IITA: Scaling Proven Technologies Across Africa
Rachel Zozo, Country Representative for the International Institute of Tropical Agriculture (IITA) in Kenya, outlined IITA’s mission to reduce poverty and improve food security through actionable, validated research. Headquartered in Nigeria, IITA operates in twenty-eight African countries organized into hubs across Central, West, Sahel, Southern, and Eastern Africa.
In Kenya, IITA’s work centers on biotechnology, plant and soil health, nematology, and digital agriculture tools that equip farmers with real-time decision support. A central initiative is the Technologies for African Agricultural Transformation (TAAT) program, implemented with the African Development Bank. TAAT brings together CGIAR centers, governments, and private-sector actors to scale proven technologies from research to farmer fields.
Governments play an essential role because they hold the networks, extension structures, and resources needed to move innovations into rural communities. IITA’s long-term goals include lifting eleven million farmers out of poverty, reducing child malnutrition by thirty percent, and restoring seven and a half million hectares of degraded land. The institute also invests heavily in training, including its long-running partnership with UC Davis that supports African plant breeders through the Christopher Course.
ILRI Poultry Genetics: Safeguarding Africa’s Indigenous Breeds
ILRI’s Collins Mutai concluded the visit with a presentation on poultry genetics research conducted in partnership with the Roslin Institute in Scotland. Across Western Kenya and many other regions, indigenous chicken breeds remain important to rural culture, nutrition, and income. However, growing demand for commercial breeds threatens the survival of these native lines.

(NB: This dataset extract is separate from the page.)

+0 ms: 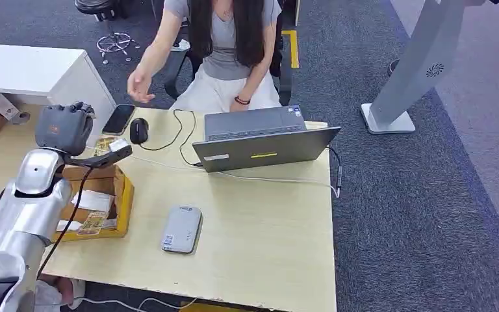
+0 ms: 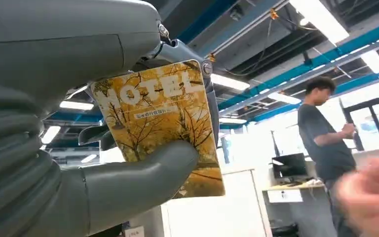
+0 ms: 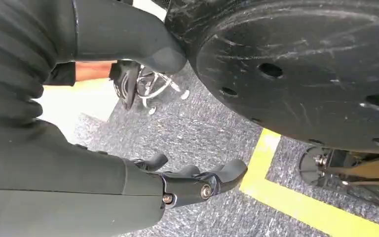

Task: Pass the card to the sensor for recognition and then transmit it.

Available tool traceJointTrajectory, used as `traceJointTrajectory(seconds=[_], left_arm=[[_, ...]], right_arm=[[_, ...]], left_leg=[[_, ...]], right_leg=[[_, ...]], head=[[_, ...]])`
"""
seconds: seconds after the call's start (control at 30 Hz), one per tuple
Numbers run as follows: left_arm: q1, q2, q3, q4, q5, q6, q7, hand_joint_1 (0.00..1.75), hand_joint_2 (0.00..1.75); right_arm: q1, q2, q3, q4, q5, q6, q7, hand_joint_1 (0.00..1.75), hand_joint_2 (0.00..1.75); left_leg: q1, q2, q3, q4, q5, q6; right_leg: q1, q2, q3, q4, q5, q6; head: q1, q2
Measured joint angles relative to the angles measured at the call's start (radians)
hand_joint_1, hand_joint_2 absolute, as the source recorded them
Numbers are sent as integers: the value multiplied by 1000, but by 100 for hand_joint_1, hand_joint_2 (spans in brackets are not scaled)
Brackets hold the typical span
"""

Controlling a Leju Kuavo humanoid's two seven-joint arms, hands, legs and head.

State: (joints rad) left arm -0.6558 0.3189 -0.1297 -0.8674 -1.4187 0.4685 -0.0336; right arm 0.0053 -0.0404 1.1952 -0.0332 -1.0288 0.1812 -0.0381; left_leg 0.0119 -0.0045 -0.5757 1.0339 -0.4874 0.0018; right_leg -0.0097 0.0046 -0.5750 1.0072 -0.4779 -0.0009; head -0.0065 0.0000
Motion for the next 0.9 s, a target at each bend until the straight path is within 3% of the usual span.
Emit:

ILRI scientists collect primordial germ cells from fertilized indigenous chicken eggs and store them in liquid nitrogen at minus 196 degrees Celsius. This genetic archive enables ILRI and national partners such as Kenya Agricultural and Livestock Research Organization (KALRO) to conserve indigenous breeds and reconstitute them if disease outbreaks or market pressures cause decline.
The program works closely with research institutions in Kenya and Uganda and is gaining interest from countries like Zimbabwe. A major constraint is low productivity, some indigenous birds lay as few as fifteen eggs per year, compared to more than three hundred in commercial layers. To address this, ILRI is testing a surrogate-hen system in which genetic material from indigenous breeds is inserted into high-producing commercial birds. These surrogate hens can then generate large numbers of indigenous chicks, preserving diversity while offering higher productivity.

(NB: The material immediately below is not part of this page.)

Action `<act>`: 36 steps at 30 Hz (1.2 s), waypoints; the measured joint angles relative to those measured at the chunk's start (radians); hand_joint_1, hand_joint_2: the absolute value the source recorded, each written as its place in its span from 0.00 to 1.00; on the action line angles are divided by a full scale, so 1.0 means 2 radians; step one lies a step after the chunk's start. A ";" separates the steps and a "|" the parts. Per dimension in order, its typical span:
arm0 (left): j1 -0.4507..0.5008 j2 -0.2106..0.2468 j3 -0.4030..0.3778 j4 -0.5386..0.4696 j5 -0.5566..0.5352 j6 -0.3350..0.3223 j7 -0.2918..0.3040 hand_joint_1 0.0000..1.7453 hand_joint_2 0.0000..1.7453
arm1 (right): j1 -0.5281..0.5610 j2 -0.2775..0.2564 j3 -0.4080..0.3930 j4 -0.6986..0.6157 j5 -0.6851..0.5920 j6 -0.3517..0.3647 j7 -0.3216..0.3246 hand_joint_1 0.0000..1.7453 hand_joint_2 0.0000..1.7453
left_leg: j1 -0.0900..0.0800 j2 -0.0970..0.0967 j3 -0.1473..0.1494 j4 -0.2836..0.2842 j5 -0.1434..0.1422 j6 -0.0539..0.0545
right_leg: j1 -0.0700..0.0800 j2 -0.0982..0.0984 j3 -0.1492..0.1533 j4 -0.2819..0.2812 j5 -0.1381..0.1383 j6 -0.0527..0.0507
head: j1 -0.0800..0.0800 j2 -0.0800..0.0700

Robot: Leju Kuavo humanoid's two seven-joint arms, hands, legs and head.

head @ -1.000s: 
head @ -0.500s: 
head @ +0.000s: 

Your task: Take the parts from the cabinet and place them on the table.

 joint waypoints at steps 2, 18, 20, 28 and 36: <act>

Mutai added that ILRI is now extending these technologies to cattle, with the goal of conserving African breeds that require less feed and possess natural tolerance to heat stress and local diseases, traits critically important under climate change.
From rice fields in Kenya’s coastal belt to methane chambers in Nairobi and sweet potato purée in food processing labs, CGIAR’s research ecosystem is pushing forward new scientific solutions for a rapidly changing world. For the journalists walking through ILRI’s corridors, the visit offered a glimpse into how global partnerships, local expertise, and decades of rigorous science are shaping the future of food in Africa and beyond.